TASK STATEMENT
Your task is to show every line in the listing below that includes "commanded".

SUPPLIED MATERIAL
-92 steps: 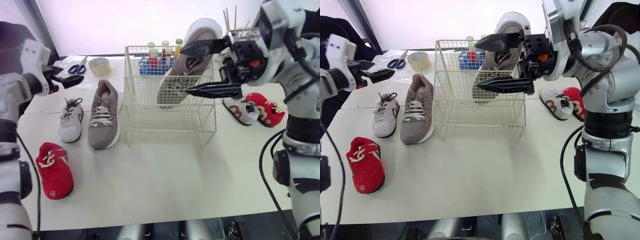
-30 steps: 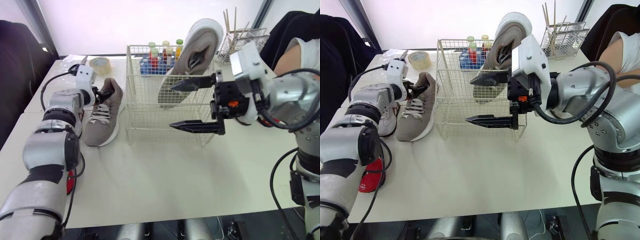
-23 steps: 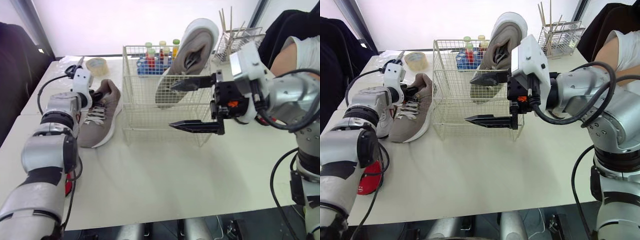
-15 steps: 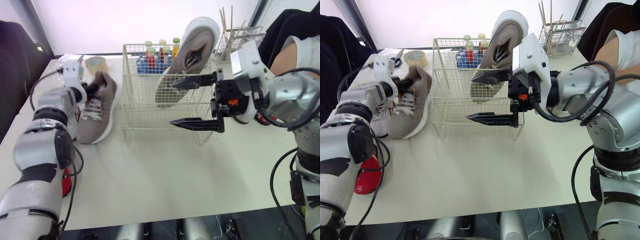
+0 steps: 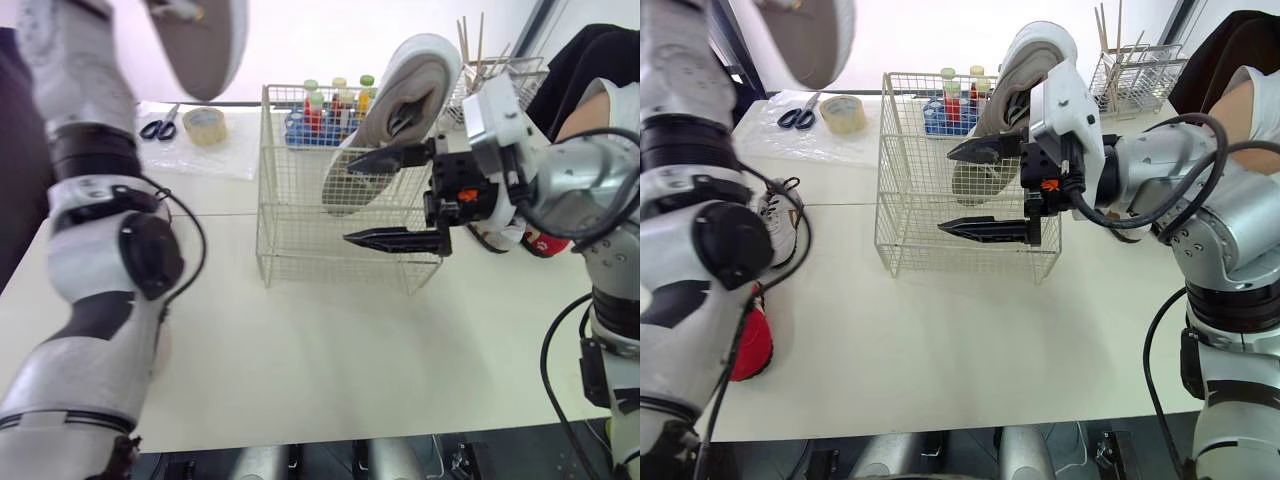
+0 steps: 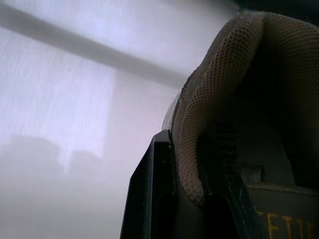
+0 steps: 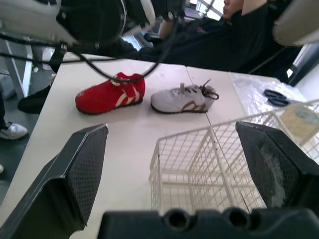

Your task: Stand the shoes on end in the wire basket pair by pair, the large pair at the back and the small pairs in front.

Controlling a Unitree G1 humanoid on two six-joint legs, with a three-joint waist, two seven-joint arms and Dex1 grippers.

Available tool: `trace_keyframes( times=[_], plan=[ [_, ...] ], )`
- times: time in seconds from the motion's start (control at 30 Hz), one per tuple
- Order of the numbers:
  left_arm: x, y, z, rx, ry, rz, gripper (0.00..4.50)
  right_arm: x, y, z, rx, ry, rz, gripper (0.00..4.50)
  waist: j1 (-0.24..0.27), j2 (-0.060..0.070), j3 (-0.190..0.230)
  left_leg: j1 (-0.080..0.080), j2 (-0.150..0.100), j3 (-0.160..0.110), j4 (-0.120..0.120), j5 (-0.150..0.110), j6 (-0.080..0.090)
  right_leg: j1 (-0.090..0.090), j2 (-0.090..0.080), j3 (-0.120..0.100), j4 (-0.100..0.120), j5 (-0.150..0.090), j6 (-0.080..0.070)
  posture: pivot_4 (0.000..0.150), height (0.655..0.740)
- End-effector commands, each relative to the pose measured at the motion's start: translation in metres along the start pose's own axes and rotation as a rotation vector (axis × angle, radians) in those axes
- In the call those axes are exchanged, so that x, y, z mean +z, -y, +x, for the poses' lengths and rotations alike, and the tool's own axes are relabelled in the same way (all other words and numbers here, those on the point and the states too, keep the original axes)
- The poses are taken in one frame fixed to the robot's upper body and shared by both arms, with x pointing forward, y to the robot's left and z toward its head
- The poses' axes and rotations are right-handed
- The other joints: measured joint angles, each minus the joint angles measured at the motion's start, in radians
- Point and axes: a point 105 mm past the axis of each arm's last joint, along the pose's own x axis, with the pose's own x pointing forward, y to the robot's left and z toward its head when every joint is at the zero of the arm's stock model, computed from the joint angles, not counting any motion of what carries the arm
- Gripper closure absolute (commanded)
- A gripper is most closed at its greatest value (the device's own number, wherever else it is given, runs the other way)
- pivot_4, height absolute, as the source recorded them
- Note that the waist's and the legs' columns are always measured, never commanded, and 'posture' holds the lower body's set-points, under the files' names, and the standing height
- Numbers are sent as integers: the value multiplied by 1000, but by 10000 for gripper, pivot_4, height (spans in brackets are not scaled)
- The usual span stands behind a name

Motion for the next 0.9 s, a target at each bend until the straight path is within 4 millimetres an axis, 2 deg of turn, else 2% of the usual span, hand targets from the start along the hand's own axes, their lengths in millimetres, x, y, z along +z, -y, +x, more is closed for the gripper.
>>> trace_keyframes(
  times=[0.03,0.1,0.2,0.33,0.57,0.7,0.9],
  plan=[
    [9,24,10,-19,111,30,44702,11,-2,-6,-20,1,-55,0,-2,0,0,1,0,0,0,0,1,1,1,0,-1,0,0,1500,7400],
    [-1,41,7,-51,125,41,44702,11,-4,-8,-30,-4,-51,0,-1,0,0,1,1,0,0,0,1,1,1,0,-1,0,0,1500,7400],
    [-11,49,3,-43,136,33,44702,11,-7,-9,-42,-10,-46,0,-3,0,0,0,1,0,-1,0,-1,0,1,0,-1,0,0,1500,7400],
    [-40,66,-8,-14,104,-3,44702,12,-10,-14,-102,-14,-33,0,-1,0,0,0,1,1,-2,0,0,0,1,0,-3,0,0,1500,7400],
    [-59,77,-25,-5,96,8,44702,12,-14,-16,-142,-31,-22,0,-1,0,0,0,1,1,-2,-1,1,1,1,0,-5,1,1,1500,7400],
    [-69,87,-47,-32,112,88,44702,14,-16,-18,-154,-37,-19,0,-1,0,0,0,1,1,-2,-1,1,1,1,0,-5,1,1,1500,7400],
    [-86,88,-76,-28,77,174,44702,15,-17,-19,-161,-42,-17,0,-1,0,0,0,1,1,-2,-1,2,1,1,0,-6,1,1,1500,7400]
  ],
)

RESPONSE AREA
- Gripper closure absolute (commanded)
- Note that the waist's and the legs' columns are always measured, never commanded, and 'posture' holds the lower body's set-points, under the files' names, and the standing height

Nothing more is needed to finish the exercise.